*Work request:* In the listing below, the answer starts at the line that has "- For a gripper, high" and stops after the line that has "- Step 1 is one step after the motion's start"; please repeat that part exactly and nothing more.

*Data for this task:*

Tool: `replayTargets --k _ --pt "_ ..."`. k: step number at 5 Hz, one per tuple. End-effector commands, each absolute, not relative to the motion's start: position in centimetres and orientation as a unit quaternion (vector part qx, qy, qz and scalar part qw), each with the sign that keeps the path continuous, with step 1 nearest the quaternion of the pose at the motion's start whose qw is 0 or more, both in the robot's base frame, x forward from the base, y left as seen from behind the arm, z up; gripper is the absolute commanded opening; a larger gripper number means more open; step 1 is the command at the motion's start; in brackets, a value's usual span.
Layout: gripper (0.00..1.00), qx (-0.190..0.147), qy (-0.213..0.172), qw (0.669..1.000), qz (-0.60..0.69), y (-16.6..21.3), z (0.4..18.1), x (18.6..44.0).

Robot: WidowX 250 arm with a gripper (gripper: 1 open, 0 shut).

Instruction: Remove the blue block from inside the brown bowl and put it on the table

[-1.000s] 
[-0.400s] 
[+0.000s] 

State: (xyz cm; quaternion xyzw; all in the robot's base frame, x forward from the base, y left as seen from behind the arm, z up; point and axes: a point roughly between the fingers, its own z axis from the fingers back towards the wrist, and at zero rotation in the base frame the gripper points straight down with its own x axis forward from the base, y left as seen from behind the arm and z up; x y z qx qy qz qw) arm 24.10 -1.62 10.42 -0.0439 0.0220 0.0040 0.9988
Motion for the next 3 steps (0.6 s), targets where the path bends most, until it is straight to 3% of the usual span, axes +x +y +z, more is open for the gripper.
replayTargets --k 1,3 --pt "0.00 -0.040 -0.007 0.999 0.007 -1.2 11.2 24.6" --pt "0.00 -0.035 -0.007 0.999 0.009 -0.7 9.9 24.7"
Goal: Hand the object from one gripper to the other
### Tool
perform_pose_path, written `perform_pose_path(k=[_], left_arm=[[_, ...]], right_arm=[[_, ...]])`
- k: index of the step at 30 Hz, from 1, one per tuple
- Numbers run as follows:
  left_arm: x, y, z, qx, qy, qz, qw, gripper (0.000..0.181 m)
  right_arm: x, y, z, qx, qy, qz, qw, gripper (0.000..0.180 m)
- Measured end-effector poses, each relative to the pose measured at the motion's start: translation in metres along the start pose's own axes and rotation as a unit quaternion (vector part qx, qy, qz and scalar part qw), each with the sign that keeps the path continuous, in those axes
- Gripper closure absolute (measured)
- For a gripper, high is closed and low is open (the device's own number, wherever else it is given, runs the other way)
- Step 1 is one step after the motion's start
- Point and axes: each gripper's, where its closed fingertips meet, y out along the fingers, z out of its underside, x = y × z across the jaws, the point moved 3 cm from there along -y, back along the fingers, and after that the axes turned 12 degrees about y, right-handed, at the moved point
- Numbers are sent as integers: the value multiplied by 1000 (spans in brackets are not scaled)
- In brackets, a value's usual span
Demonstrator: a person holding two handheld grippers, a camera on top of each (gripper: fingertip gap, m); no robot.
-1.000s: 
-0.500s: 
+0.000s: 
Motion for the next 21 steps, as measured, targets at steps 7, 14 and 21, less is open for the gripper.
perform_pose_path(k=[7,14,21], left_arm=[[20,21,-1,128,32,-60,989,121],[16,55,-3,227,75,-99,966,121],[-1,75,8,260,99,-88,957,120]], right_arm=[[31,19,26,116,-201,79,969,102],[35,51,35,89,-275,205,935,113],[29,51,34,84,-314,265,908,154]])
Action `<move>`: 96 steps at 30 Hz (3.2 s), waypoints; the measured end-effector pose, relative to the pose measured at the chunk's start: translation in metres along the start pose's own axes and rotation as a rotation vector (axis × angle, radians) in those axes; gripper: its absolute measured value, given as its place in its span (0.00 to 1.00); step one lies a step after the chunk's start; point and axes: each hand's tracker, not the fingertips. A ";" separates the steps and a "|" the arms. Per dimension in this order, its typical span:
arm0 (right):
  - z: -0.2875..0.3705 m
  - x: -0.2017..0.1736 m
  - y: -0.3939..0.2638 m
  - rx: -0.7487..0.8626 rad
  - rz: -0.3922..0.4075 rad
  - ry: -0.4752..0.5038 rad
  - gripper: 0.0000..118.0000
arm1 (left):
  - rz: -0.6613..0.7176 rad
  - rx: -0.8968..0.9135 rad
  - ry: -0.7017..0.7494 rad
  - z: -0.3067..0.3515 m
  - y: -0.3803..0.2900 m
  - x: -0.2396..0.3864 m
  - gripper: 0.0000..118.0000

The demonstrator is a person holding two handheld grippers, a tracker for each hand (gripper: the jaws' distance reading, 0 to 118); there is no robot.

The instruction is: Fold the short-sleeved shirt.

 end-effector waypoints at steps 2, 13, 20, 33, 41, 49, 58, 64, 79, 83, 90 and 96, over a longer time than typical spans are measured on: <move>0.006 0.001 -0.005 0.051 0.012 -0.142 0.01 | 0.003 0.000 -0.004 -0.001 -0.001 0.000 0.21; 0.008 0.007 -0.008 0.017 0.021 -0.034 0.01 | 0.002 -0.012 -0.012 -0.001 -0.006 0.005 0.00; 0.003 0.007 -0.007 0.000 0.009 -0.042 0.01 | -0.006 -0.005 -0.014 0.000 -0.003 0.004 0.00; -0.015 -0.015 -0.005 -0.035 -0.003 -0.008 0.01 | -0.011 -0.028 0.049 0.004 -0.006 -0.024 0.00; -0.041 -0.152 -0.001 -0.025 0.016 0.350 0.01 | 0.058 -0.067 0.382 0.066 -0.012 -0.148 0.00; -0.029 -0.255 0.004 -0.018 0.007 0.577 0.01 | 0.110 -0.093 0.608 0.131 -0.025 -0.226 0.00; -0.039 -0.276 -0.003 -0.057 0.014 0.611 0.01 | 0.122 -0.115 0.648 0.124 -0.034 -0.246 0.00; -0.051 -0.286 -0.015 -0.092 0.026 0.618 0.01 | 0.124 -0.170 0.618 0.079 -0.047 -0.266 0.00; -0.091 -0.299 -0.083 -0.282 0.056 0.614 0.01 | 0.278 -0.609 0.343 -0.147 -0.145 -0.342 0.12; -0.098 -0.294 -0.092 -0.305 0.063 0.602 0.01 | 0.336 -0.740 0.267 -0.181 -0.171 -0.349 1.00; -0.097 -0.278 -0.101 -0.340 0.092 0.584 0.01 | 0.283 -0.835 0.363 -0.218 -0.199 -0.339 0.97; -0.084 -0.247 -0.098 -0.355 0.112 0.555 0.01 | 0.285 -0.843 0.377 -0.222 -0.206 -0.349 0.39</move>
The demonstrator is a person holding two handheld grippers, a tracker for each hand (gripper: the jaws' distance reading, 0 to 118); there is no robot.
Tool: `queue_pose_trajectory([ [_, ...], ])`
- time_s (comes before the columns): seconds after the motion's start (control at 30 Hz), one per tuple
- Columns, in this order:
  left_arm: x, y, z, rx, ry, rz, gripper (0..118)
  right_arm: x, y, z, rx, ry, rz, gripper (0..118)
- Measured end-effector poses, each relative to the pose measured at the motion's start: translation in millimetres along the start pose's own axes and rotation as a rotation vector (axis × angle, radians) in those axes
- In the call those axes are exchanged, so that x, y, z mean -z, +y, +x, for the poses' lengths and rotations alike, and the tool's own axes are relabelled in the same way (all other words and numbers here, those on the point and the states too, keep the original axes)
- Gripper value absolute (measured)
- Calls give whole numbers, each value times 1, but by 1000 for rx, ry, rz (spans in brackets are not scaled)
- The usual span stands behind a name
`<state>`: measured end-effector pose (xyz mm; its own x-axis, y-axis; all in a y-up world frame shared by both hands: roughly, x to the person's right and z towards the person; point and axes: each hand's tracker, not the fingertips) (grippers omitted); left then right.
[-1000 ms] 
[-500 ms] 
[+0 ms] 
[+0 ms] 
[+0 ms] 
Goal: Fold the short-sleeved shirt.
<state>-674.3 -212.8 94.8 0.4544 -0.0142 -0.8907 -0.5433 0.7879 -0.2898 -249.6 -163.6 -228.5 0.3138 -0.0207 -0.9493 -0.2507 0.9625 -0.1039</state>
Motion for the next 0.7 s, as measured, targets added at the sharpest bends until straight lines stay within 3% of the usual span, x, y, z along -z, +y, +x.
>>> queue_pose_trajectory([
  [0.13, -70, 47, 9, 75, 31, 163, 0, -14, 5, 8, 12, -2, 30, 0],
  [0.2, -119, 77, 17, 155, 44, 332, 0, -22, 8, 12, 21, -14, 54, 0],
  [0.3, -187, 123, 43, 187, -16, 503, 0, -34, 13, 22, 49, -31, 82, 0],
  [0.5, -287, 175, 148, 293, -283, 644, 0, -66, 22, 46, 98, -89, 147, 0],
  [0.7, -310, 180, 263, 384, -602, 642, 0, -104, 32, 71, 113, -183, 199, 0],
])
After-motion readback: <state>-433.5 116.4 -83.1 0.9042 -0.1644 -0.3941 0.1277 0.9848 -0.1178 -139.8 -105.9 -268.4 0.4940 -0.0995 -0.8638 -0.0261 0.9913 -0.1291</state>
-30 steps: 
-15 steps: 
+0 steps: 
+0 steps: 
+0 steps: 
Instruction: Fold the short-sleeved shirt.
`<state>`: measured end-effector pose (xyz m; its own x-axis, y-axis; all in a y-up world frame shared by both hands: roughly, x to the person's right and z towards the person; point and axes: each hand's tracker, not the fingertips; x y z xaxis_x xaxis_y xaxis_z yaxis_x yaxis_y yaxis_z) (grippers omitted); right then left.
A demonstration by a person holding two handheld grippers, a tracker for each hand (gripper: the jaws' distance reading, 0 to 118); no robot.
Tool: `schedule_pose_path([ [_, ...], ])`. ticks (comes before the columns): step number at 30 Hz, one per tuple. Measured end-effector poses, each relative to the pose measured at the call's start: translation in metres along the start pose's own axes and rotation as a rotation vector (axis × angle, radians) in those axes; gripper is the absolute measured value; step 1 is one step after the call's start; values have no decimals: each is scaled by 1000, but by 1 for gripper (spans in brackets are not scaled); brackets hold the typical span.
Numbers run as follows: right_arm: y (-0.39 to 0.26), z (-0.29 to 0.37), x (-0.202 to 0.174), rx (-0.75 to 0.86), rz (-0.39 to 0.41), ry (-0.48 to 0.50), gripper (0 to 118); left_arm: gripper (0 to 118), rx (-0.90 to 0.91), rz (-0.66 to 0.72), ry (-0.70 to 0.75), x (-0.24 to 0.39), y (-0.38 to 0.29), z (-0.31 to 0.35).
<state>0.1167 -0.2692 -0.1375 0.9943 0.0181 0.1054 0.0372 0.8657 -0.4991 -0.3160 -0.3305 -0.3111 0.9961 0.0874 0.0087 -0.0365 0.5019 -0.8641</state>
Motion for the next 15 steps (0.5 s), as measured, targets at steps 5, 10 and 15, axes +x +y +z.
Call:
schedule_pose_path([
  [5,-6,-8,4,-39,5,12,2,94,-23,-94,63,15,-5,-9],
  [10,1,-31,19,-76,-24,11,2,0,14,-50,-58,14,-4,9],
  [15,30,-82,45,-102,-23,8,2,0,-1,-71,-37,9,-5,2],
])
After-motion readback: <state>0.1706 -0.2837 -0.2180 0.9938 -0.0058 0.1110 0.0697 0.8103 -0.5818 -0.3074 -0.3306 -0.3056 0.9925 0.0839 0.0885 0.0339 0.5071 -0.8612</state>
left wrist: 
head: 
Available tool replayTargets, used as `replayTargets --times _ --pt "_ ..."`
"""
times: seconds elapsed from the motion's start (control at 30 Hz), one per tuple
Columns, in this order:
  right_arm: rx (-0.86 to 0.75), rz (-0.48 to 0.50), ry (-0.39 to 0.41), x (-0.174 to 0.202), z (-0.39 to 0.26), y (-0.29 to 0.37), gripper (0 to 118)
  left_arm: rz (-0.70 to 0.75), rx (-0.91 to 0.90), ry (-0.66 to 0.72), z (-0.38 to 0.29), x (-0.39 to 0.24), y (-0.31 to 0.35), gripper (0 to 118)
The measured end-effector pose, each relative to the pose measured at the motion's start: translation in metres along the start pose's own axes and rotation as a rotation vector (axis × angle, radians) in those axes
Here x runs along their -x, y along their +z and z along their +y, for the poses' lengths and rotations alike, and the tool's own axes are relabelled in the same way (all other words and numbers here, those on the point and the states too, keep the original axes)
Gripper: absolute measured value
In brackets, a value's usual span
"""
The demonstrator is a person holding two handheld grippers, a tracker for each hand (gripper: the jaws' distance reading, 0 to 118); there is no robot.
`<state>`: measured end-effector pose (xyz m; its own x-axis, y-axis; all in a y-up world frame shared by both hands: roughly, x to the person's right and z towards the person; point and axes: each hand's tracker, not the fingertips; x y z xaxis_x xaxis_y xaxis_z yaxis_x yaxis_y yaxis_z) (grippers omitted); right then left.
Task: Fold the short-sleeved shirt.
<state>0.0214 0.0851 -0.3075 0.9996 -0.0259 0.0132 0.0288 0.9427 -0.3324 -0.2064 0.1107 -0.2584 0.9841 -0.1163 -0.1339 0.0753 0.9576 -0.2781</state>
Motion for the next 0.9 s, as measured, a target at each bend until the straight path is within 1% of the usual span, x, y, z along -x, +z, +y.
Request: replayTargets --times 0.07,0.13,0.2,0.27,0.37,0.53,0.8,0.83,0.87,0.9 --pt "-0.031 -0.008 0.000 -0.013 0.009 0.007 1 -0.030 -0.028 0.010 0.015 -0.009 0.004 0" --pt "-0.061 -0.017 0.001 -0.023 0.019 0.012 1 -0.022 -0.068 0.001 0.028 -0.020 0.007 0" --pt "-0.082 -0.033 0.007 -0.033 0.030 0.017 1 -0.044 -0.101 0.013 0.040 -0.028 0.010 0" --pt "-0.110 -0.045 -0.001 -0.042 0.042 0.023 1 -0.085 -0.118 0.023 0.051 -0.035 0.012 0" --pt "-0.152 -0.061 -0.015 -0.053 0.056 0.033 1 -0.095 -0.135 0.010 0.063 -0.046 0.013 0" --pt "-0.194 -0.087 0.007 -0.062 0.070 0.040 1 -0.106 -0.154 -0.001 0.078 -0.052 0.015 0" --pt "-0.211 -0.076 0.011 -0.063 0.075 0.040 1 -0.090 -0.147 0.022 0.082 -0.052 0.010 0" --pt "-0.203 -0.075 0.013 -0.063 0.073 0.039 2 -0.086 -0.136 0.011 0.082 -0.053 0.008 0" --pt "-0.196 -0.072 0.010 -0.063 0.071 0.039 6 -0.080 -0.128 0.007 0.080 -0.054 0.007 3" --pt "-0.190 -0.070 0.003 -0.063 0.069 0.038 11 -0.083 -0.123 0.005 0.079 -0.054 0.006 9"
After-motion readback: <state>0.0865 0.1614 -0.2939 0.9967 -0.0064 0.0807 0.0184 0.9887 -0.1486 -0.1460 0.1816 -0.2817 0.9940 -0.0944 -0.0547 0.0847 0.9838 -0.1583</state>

*Answer section:*
- For a gripper, high is closed and low is open (the device's own number, wherever else it is given, runs the other way)
- Step 1 is one step after the motion's start

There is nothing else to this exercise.